Grotte de Lascaux, rhinocéros du puits : ce tracé animalier long de 1,10 m et haut de 0,60 m est doté de deux cornes, d'un oeil ovale ajouré et de deux oreilles. Il y a contraste entre les traits épais de la ligne dorsale et de la partie postérieure et le reste du corps au tracé plus discret ( matérialisation de poils sous formes de lignes incurvées). Six points noirs regroupés par deux sont au niveau de la queue redressée en crosse.
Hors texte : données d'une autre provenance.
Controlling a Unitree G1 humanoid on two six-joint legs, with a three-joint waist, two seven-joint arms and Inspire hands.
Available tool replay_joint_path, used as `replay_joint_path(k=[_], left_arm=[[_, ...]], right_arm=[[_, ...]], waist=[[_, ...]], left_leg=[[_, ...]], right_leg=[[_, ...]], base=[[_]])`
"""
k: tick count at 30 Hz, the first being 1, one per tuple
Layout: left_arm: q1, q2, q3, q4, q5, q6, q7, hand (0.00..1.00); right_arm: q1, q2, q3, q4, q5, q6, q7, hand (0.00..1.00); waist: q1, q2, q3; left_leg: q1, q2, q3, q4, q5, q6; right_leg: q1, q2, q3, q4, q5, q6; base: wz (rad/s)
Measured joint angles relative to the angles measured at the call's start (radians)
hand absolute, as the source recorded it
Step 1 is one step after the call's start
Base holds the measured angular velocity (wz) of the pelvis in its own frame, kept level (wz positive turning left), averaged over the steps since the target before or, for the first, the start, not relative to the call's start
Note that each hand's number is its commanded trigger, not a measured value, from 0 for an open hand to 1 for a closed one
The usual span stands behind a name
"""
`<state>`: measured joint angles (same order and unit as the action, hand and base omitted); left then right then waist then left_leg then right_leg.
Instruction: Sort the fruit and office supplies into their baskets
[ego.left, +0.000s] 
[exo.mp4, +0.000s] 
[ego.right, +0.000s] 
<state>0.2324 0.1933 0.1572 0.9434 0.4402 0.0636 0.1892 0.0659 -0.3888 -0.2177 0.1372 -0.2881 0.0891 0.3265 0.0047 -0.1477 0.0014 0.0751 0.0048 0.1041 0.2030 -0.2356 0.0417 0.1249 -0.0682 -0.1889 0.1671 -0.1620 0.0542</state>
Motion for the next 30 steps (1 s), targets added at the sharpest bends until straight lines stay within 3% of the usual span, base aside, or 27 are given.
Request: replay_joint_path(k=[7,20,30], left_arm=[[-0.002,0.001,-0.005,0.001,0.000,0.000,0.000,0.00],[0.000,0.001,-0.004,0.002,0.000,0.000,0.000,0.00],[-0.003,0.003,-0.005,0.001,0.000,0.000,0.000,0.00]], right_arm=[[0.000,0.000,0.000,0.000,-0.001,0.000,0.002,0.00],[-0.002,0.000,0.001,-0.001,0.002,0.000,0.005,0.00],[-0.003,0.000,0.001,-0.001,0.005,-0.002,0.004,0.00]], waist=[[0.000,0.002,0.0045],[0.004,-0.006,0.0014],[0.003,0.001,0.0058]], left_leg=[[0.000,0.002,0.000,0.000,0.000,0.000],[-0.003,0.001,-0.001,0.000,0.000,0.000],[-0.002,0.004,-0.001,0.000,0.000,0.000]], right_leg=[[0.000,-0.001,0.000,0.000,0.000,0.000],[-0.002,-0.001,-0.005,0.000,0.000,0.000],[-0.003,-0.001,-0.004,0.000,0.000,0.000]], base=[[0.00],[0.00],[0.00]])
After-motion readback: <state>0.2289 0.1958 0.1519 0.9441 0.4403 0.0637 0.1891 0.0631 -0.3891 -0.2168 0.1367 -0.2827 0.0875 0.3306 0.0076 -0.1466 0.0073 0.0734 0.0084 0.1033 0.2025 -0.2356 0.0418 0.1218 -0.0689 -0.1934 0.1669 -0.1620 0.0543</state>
 Comme pour les représentations voisines du bison blessé et de l'homme (qui peuvent selon les auteurs constituer ou non la même scène), ce tracé animalier est protégé sous une mince couche de calcite continue. De très fines et très minces efflorescences confèrent donc cet aspect blanchâtre au support sous forme de plages ou de rubans ; elles sont le témoin d'une activité hydrogéologique passée.

Grotte de Lascaux, scène du puits : l'abbé Breuil en donnait la description suivante : "l'homme d'un dessin schématique est renversé obliquement sur le dos, la tête petite ressemble à celle d'un oiseau ; les bras étalés obliquement se terminent par des mains étendues à quatre doigts ; le tronc allongé est fait de deux traits parallèles s'épaississant vers les hanches." Les jambes sont allongées... et se coudent à angle droit pour former les pieds. Le bison tracé sur une tache jaune ocre  de sédiments agglomérés au calcaire,  parait être éventré par une longue sagaie. L'animal tracé en noir, parait à l'arrêt, le mufle rentré dans la fourrure du fanon représenté ici par de larges hachures verticales. Cette convention stylistique est reprise pour le chignon et la bosse. La scène est complétée par un signe en crochet et un autre surmonté d'un oiseau.
Les faibles venues d'eau émergeant à la surface de la roche très poreuse, perméable ont déposé de la calcite sous la forme d'une pellicule continue, transparente qui recouvre le tracé ; ponctuellement de petits cristaux blancs opaques se sont également développés en particulier sur les tracés noirs des contours. De cette façon les oeuvres se trouvent parfaitement et  naturellement protégées ; l'activité hydrogéologique dans cette partie du réseau est considérée actuellement comme inexistante.